Scopus, Medline, and Google Scholar were searched from inception through March 2012 with the keywords Ginkgo biloba, cogniti*, and neuropsych*. Included studies measured memory, executive function, or attention in humans; had a double-blind, randomized, controlled design; explained the dosing regimen and testing structure; and presented appropriate data to derive effect scores. Only chronic effects were included in the meta-analysis. The extract/formulation of the ginkgo used in each study was recorded but was not a defining criterion.

Data from the included clinical trials were subjected to various statistical computations and a meta-analysis was conducted on the extracted data.

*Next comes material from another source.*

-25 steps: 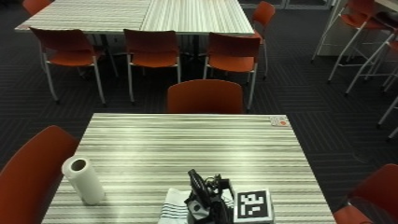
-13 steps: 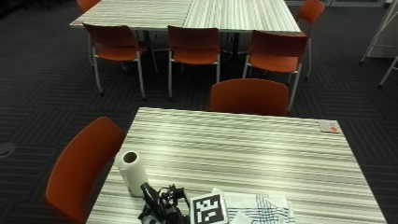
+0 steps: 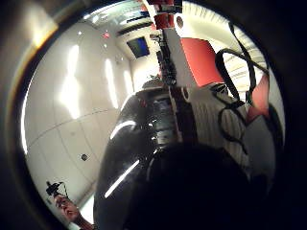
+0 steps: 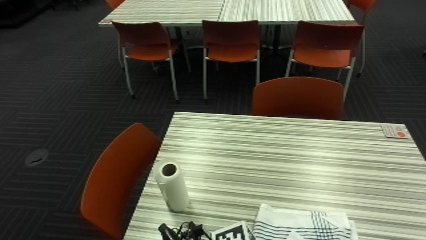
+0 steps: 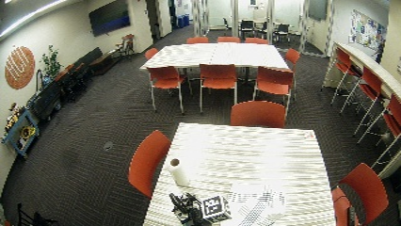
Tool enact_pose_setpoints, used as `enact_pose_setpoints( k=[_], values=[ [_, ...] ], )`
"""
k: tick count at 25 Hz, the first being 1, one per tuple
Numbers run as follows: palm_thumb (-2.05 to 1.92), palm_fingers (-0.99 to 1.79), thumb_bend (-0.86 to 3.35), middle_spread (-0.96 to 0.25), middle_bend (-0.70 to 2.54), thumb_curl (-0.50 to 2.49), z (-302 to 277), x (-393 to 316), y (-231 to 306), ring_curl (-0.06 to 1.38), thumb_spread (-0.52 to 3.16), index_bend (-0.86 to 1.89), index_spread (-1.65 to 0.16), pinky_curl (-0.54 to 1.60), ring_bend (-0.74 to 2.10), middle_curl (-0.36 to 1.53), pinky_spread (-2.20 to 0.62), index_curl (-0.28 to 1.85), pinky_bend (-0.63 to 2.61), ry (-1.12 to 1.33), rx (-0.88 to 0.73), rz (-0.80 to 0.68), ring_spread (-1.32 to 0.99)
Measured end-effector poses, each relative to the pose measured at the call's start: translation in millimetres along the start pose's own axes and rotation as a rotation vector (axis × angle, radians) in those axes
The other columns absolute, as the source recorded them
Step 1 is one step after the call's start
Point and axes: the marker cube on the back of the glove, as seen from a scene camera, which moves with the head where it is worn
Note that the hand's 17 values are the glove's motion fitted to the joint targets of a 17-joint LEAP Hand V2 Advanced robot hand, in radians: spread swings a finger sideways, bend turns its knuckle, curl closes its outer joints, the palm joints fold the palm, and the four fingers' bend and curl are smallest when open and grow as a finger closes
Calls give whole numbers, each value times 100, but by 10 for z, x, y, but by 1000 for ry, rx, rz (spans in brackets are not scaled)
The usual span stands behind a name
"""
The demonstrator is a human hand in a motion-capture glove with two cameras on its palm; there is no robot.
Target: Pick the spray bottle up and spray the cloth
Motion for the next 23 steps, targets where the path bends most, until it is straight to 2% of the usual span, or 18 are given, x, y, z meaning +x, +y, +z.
enact_pose_setpoints(
  k=[23],
  values=[
    [115,98,-2,-13,50,83,170,21,125,51,32,48,-21,19,29,57,-6,66,11,12,-26,-49,-25]
  ],
)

A total of 1121 studies that met the search criteria were identified, and 10 clinical trials containing 13 datasets were used in the analysis. In the analysis of memory, executive function, and attention, the weighted mean effect size was close to 0, and the differences between the ginkgo and control groups were not significant. There was no evidence of publication bias. Effect size was not significantly related to age, time period of the trial, daily dose, total dose over the course of the trial, total sample size, or ginkgo formulation. Two of the most clinically tested brands of ginkgo extract were used in most of the studies: EGb 761® (Dr. Willmar Schwabe GmbH & Co. KG; Karlsruhe, Germany) and LI 1370 (Lichtwer Pharma AG; Berlin, Germany).

The authors conclude that ginkgo has no significant impact on memory, executive function, or attention in healthy subjects. The authors point out that meta-analyses increase the power to detect small differences, even when the individual study sample sizes are small or if they contain nonsignificant findings. Studies with a small sample size may be underpowered to detect statistical differences, and nonsignificant findings may result. Combining all of the data into a meta-analysis is like having a huge study that is adequately powered to detect small or large statistical differences between treatments. If a meta-analysis were conducted properly (i.e., the combined data need to be from studies of a similar design), then the conclusions would be considered authoritative. This study was statistically robust; however, the authors combined data from 4 different ginkgo formulations, 4 different doses, and 6 different treatment durations, so the conclusions are not authoritative. Unfortunately, there are not enough studies that have a similar design to do an authoritative meta-analysis.